BALLANCE, Mr. WATT, Mr. RYAN of Ohio, Mr. BLUMENAUER, Mr. BACA, Ms. KAPTUR,
Ms. WATERS, Mr. PAYNE, Ms. JACKSON-LEE of Texas, Ms. MCCOLLUM, Mr. FATTAH,
Mr. ANDREWS, Mr. TOWNS, Ms. EDDIE BERNICE JOHNSON of Texas, Ms. CORRINE BROWN
of Florida, Mr. DELAHUNT, Mr. LANGEVIN, Mr. BISHOP of New York, Mr. ALLEN,
Mr. FILNER, Ms. KILPATRICK, Ms. BALDWIN, Mr. RUSH, Mr. CUMMINGS, Ms. LINDA
T. SANCHEZ of California, Mrs. DAVIS of California, Mr. GEPHARDT, Mr. UDALL
of New Mexico, Mr. WEINER, Mr. GUTIERREZ, Ms. LOFGREN, Mr. STARK, Mr. STRICKLAND,
Ms. MCCARTHY of Missouri, Mr. HASTINGS of Florida, Mr. SCOTT of Virginia,
Mr. OLVER, Mr. HOLT, Mr. CLAY, Ms. SCHAKOWSKY, Ms. ROYBAL-ALLARD, Mr. MEEK
of Florida, Mr. HOEFFEL, Mr. EMANUEL, Mr. HINOJOSA, Mr. MCNULTY, Mr. PASTOR,
Ms. CARSON of Indiana, Mr. WYNN, Mr. BISHOP of Georgia, Ms. MAJETTE, and Mr.
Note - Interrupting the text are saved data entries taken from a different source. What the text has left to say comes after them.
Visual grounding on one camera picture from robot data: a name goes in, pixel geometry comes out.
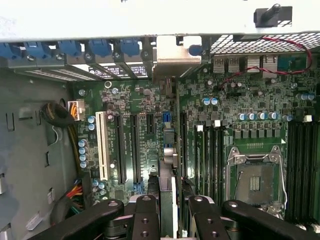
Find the installed green RAM stick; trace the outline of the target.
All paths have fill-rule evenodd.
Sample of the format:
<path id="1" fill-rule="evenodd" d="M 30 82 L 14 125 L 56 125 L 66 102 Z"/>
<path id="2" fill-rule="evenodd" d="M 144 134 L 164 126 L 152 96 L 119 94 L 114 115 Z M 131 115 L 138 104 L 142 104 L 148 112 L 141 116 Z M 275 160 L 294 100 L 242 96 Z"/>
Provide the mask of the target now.
<path id="1" fill-rule="evenodd" d="M 204 126 L 195 127 L 195 184 L 196 194 L 203 195 L 203 163 L 204 163 Z"/>

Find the CPU socket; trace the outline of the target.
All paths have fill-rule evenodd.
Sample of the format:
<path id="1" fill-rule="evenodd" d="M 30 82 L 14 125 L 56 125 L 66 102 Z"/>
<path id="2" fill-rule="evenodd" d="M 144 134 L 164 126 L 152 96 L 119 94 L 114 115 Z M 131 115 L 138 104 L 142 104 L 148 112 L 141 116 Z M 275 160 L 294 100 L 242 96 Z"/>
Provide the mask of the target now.
<path id="1" fill-rule="evenodd" d="M 231 147 L 225 166 L 225 199 L 285 210 L 288 195 L 281 148 L 274 145 L 268 152 L 241 152 Z"/>

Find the white expansion slot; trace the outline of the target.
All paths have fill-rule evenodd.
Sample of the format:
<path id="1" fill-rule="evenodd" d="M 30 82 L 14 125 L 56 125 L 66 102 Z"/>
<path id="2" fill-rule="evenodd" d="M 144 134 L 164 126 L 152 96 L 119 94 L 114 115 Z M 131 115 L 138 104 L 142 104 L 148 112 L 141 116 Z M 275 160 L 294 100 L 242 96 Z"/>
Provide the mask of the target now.
<path id="1" fill-rule="evenodd" d="M 102 181 L 109 179 L 109 148 L 108 148 L 108 127 L 105 111 L 95 113 L 96 137 L 98 147 L 99 174 Z"/>

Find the green motherboard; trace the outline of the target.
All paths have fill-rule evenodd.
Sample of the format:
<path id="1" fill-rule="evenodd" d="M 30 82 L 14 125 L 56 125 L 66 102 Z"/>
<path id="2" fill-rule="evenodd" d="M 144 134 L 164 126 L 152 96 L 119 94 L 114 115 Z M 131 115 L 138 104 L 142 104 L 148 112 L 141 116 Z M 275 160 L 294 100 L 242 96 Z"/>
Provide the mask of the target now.
<path id="1" fill-rule="evenodd" d="M 182 178 L 197 195 L 195 128 L 204 126 L 203 195 L 221 206 L 231 147 L 268 152 L 279 146 L 284 159 L 286 209 L 253 206 L 301 229 L 320 234 L 320 65 L 304 54 L 264 58 L 267 72 L 235 75 L 246 58 L 222 59 L 179 81 Z M 77 121 L 79 167 L 87 174 L 83 192 L 94 204 L 124 204 L 148 192 L 159 179 L 160 90 L 152 80 L 78 83 L 85 120 Z M 106 112 L 109 178 L 100 179 L 96 112 Z M 181 235 L 189 236 L 188 208 L 181 197 Z"/>

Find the white power connector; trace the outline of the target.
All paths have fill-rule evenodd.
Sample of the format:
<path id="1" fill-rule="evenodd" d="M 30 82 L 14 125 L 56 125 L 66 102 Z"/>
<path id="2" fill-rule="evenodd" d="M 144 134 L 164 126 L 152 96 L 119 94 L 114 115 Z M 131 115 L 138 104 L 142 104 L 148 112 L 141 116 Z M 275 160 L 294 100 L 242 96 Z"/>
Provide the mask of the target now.
<path id="1" fill-rule="evenodd" d="M 75 121 L 85 120 L 86 108 L 85 108 L 85 101 L 83 99 L 68 101 L 67 108 Z"/>

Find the dark grey open PC case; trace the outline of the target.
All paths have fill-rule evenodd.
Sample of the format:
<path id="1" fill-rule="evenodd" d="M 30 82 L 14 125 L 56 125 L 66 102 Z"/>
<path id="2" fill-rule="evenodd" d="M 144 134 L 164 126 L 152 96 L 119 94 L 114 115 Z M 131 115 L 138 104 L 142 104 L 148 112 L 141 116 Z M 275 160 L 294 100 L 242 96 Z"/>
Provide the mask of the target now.
<path id="1" fill-rule="evenodd" d="M 254 12 L 292 6 L 292 23 L 256 28 Z M 201 64 L 248 59 L 235 75 L 267 72 L 265 58 L 306 55 L 320 65 L 320 0 L 0 0 L 0 43 L 20 43 L 23 57 L 0 57 L 0 240 L 28 240 L 96 205 L 84 193 L 77 122 L 68 110 L 80 83 L 152 80 L 158 36 L 201 37 Z M 120 40 L 138 39 L 128 56 Z M 106 39 L 111 55 L 89 40 Z M 58 41 L 75 40 L 80 56 Z M 44 42 L 51 58 L 29 55 Z"/>

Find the small blue slot latch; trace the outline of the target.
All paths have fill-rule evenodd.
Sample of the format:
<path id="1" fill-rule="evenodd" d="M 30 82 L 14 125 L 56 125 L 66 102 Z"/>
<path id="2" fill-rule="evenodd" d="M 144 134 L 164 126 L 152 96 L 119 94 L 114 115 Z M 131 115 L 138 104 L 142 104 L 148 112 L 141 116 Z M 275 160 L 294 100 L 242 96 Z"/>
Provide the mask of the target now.
<path id="1" fill-rule="evenodd" d="M 188 52 L 191 56 L 201 56 L 202 55 L 202 46 L 201 45 L 191 45 L 188 48 Z"/>

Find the black case knob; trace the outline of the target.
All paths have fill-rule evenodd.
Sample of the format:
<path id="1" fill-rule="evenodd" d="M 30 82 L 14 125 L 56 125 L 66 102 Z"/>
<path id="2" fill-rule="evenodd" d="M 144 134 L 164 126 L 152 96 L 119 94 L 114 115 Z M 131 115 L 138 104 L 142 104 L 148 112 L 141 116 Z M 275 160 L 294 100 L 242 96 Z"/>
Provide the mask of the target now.
<path id="1" fill-rule="evenodd" d="M 275 3 L 270 8 L 257 8 L 253 14 L 256 28 L 274 28 L 292 23 L 293 7 Z"/>

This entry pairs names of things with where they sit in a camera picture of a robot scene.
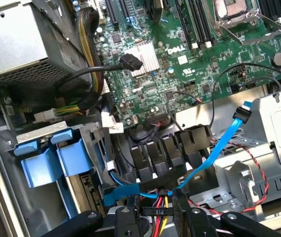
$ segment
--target motherboard
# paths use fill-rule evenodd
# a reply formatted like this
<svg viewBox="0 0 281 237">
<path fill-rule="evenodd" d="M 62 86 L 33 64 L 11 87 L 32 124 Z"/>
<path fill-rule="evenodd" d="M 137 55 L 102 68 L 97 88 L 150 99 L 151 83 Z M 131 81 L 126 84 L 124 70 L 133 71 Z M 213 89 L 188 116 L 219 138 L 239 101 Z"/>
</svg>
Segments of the motherboard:
<svg viewBox="0 0 281 237">
<path fill-rule="evenodd" d="M 92 0 L 100 13 L 95 41 L 103 63 L 117 64 L 126 53 L 143 63 L 135 72 L 107 74 L 124 128 L 153 123 L 197 102 L 182 91 L 212 99 L 219 74 L 244 62 L 281 70 L 281 0 Z M 215 87 L 215 98 L 270 83 L 247 81 L 281 75 L 240 66 Z"/>
</svg>

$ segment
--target power supply unit
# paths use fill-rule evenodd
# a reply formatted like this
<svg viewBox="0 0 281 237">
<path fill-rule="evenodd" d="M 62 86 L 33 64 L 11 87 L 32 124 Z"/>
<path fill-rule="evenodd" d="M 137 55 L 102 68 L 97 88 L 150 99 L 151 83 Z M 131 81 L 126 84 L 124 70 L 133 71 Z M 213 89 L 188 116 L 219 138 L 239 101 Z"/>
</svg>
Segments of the power supply unit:
<svg viewBox="0 0 281 237">
<path fill-rule="evenodd" d="M 0 3 L 0 82 L 49 88 L 87 66 L 64 1 Z"/>
</svg>

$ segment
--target power supply vent grille
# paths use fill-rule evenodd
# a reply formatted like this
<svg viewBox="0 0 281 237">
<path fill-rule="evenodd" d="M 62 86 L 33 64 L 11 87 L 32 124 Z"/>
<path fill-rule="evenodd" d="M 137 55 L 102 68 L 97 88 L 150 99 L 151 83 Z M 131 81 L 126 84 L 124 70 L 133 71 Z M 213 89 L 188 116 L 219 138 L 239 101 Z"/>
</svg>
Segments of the power supply vent grille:
<svg viewBox="0 0 281 237">
<path fill-rule="evenodd" d="M 32 88 L 48 88 L 66 75 L 65 72 L 48 63 L 41 63 L 1 75 L 0 81 L 23 84 Z"/>
</svg>

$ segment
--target chipset heatsink
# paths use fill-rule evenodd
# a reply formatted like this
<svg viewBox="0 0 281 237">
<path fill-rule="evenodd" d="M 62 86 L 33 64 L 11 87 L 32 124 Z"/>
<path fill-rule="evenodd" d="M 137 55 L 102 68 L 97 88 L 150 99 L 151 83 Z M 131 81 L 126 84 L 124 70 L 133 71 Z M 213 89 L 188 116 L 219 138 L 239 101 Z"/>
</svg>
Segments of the chipset heatsink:
<svg viewBox="0 0 281 237">
<path fill-rule="evenodd" d="M 248 12 L 247 0 L 214 0 L 217 17 L 226 20 Z"/>
<path fill-rule="evenodd" d="M 137 46 L 125 50 L 125 53 L 134 55 L 144 63 L 140 70 L 131 72 L 131 75 L 133 77 L 138 77 L 160 68 L 159 61 L 152 42 L 139 43 Z"/>
</svg>

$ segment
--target green circuit board
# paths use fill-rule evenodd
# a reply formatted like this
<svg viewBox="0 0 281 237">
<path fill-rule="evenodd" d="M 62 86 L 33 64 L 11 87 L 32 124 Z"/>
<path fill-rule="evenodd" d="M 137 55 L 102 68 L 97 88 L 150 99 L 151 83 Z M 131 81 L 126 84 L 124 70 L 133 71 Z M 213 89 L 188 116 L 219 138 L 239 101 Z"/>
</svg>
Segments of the green circuit board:
<svg viewBox="0 0 281 237">
<path fill-rule="evenodd" d="M 169 0 L 170 9 L 163 12 L 162 20 L 157 25 L 152 24 L 149 19 L 143 0 L 125 0 L 130 16 L 134 17 L 134 26 L 127 22 L 120 1 L 111 2 L 119 26 L 114 27 L 107 16 L 106 23 L 100 25 L 102 36 L 96 39 L 104 64 L 117 64 L 127 49 L 147 41 L 153 43 L 160 65 L 159 69 L 140 77 L 132 77 L 126 71 L 108 73 L 109 86 L 124 128 L 148 123 L 148 119 L 165 115 L 167 96 L 174 91 L 188 92 L 200 98 L 203 103 L 210 102 L 214 81 L 223 70 L 241 62 L 272 66 L 271 57 L 281 52 L 281 35 L 261 43 L 241 46 L 227 34 L 218 37 L 212 30 L 211 35 L 216 39 L 216 44 L 211 48 L 190 50 L 174 0 Z M 247 24 L 233 30 L 240 39 L 246 40 L 265 35 L 269 32 L 266 28 L 258 20 L 255 26 Z M 269 70 L 247 67 L 243 76 L 241 72 L 236 72 L 235 75 L 225 74 L 216 85 L 215 98 L 233 94 L 231 85 L 243 84 L 262 76 L 281 79 L 280 75 Z M 268 81 L 259 82 L 255 86 L 264 83 Z M 170 100 L 172 112 L 195 105 L 193 99 L 183 95 L 174 95 Z"/>
</svg>
SCOTT of Georgia) introduced the following bill; which was referred to the
Committee on the Judiciary, and in addition to the Committees on Education
and the Workforce, and Transportation and Infrastructure, for a period to
be subsequently determined by the Speaker, in each case for consideration
of such provisions as fall within the jurisdiction of the committee concerned
A BILL
To restore, reaffirm, and reconcile legal rights and remedies under
civil rights statutes.
Be it enacted by the Senate and House of Representatives of the United
States of America in Congress assembled,
SECTION 1. SHORT TITLE.
This Act may be cited as the `Fairness and Individual Rights Necessary to
Ensure a Stronger Society: Civil Rights Act of 2004'.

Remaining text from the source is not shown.